A nature art installation. John K. Wilson/WPR

Where are we?

From the front gate on, the festival feels intent on taking attendees into its own, separate world. The venue is just outside of Eau Clair but you wouldn’t know it from inside. It’s surrounded by woods, with no buildings in sight, and before you ever see a stage, music wafts through the trees.

Getting from one stage to the next involves following crowds down secluded paths where twigs are woven into archways and glass bulbs are covered in moss. Your standard fair grounds it is not.


Hidden in the woods, a structure. John K. Wilson/WPR


My Brightest Diamond. John K. Wilson/WPR

Music big and not so big

There aren’t any platinum-selling artists or stadium-fillers on the bill, but there is still a collection of music on different scales. There are intimate clap-alongs in the woods, stumbled upon totally unexpectedly, offset by full-size festival stages with light-shows and ear-bruising speakers.

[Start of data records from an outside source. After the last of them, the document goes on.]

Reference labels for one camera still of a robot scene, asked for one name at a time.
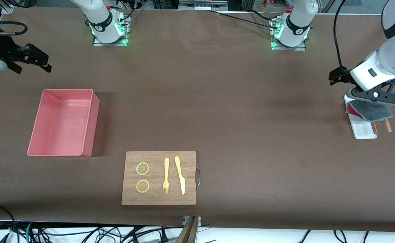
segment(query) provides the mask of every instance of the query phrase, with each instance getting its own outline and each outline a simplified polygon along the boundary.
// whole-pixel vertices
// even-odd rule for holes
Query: white tray
[[[353,99],[344,96],[344,105]],[[372,123],[365,121],[355,115],[348,114],[350,126],[352,127],[353,136],[355,139],[375,139],[378,136],[373,132]]]

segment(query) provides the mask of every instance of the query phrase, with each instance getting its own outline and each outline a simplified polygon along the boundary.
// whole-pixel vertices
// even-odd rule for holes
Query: yellow fork
[[[163,182],[163,193],[169,193],[169,182],[168,182],[168,174],[169,174],[169,158],[165,158],[165,181]]]

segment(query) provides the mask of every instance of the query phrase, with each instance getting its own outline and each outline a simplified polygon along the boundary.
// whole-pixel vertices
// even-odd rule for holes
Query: gray cloth
[[[346,113],[356,115],[368,122],[381,122],[392,118],[392,111],[388,105],[382,105],[361,100],[353,100],[348,103]]]

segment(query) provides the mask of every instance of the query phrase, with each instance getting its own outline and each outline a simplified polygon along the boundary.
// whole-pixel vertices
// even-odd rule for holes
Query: teal cable
[[[29,228],[31,228],[31,223],[28,224],[28,227],[26,228],[26,243],[29,243]]]

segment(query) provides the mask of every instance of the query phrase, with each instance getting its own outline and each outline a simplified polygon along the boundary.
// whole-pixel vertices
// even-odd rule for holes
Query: wooden stick
[[[388,132],[392,132],[391,125],[389,124],[388,118],[385,119],[385,126],[387,127],[387,131]]]
[[[373,133],[378,134],[378,128],[376,127],[375,123],[372,123]]]

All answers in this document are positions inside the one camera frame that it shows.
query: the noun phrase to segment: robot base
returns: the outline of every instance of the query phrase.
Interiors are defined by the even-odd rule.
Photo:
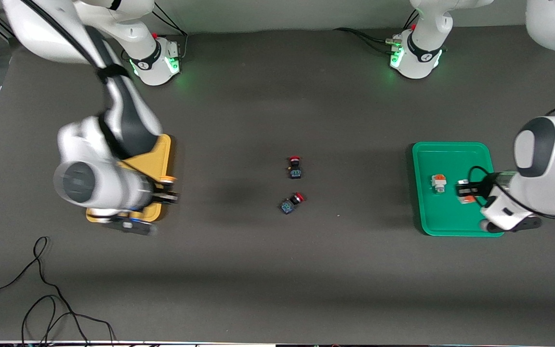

Chamber-rock outfit My Brightest Diamond and California rapper Vince Staples were the loudest and felt the largest of the opening afternoon — Staples especially, stirring up a sizable crowd with heavy, atmospheric beats and vibrant video collages behind him.


Vince Staples. John K. Wilson/WPR

On the other end of the spectrum, Wisconsinite and Bon Iver collaborator, S. Carey, was occasionally on the verge of being drowned out by bleeding music from other stages as he reeled off delicate songs from behind his electric keyboard under a timber-framed structure in the middle of a clearing.


S. Carey. John K. Wilson/WPR

And there’s been plenty in between, including energetic sets by Little Scream and Prinze George, and poetry in the woods. A little bit of everything at any given time.


Little Scream. John K. Wilson/WPR


Bon Iver from a distance. John K. Wilson/WPR

An album’s worth from Bon Iver

The first day’s evening centerpiece was the premier of an album’s worth of new material from Bon Iver, start to finish, in public for the first time.

For those who follow the band, the new album (its first in five years) seems to be both an evolution and a departure from earlier sounds. Justin Vernon’s lilting, effect-soaked falsetto vocals remain, but mostly gone are the resonator guitars and moody keyboards that characterized Bon Iver’s past work. Now, instead, Vernon sings atop a cascade of glitch tape loops, synth beats and a full horn section.

For those who are less familiar with the group’s back catalogue, it was still a very entertaining show.